食器の数は増やさない。自作の器をひとつ持ち帰れば、家にある今の食器をひとつ手放す。さらに新しく器を作れば、自分が過去に作った器を手放す。「自分の作った作品は大切に残しておく」「食器は割れたり欠けたりしない限り、処分するものではない」という、常識やしつけといった、暗黙のルールに従って暮らせば、自分にとって快適な量を保つことができません。

こだわって選んだ食器はお気に入りばかりだし、自分で作った器は愛着が湧くしで、厳密に1in1outを守るのは難しいものの、このルールを設けておいたおかげで、捨てることへの罪悪感に苛まれることなく、自分にとってほどよい物量を保ちながら暮らせています。

小さな暮らしを始めたことで、モノが減って時間が増えました。それは私に快適な暮らしをもたらしました。最初は荷物を減らすということは、狭い家で快適に暮らすための手段だったはずです。なのにいつの間にか「モノが少ないこと」に価値を見出し、私にとって小さな暮らしが目的になってしまっていました。
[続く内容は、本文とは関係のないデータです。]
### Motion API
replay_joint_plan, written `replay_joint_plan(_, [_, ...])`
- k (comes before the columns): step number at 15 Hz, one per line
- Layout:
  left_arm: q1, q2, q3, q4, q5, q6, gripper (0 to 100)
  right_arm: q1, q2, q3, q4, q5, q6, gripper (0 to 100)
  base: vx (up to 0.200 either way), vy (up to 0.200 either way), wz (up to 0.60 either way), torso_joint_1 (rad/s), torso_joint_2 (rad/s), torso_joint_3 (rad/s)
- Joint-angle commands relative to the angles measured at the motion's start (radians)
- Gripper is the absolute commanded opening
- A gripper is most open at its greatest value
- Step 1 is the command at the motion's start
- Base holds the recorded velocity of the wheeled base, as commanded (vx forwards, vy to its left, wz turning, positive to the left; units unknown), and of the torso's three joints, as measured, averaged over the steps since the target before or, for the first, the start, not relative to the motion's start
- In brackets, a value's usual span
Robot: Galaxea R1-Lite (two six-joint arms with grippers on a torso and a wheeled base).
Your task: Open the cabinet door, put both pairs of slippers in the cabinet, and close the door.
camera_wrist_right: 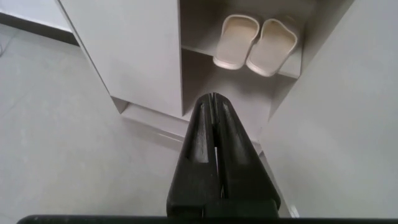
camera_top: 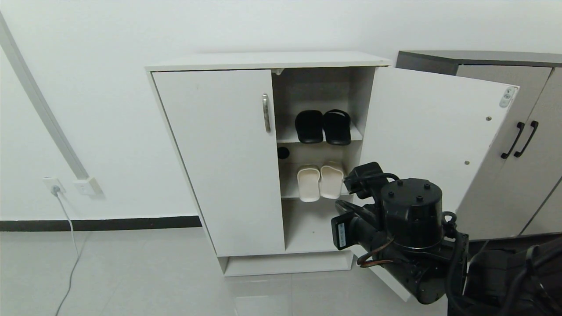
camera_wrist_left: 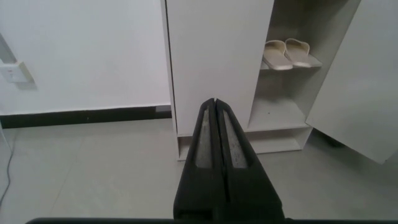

家が狭いと掃除する時間が少なくてすむから自分の時間が増える、荷物を減らしたら探し物する回数も激減するから、さらに時間は増える。部屋数が1つしかないと電気代も少なくてすむからお金も浮く。

今まで私は、この増えた時間をたいして有意義に使うことなく、ただただスマホでSNSを眺めたり、マンガを読んだりしてきました。浮いたお金をコンビニでお菓子を買うのに使ってきました。

どっちも悪くないし、時間もお金も有意義に使おうが無為に過ごそうが、その人の勝手ではあるのですが、この浮いた時間とお金で陶芸を始めたことで、私の生活は見違えるほど豊かになりました。

自分で作ったマグカップで飲むコーヒーほどおいしいものはない

手ろくろを使って、自分で菊練りした陶芸用粘土を手でつまんで形にしていく。思ったような形がなかなかできない、じれったさも醍醐味です。初心者のへたっぴでいびつな器も、釉薬をかけて本焼きすれば、それなりの雰囲気を醸し出して仕上がるとこもイイ。

自分で作ったマグカップを持ち帰り、夫に「上手にできてるね」って褒めてもらう。そして、そのマグカップでコーヒーを淹れて2人で飲む。スーパーのPBブランドの安いコーヒー豆だったとしても、どんなおしゃれなカフェのコーヒーよりもおいしく感じます。

陶芸を始めてから、ちょっぴり荷物は増えましたが、マニキュアを塗るのをやめ短く切り揃えた爪を眺めながらキーボードを打つ日々は、以前よりもはるかに喜びに満ちています。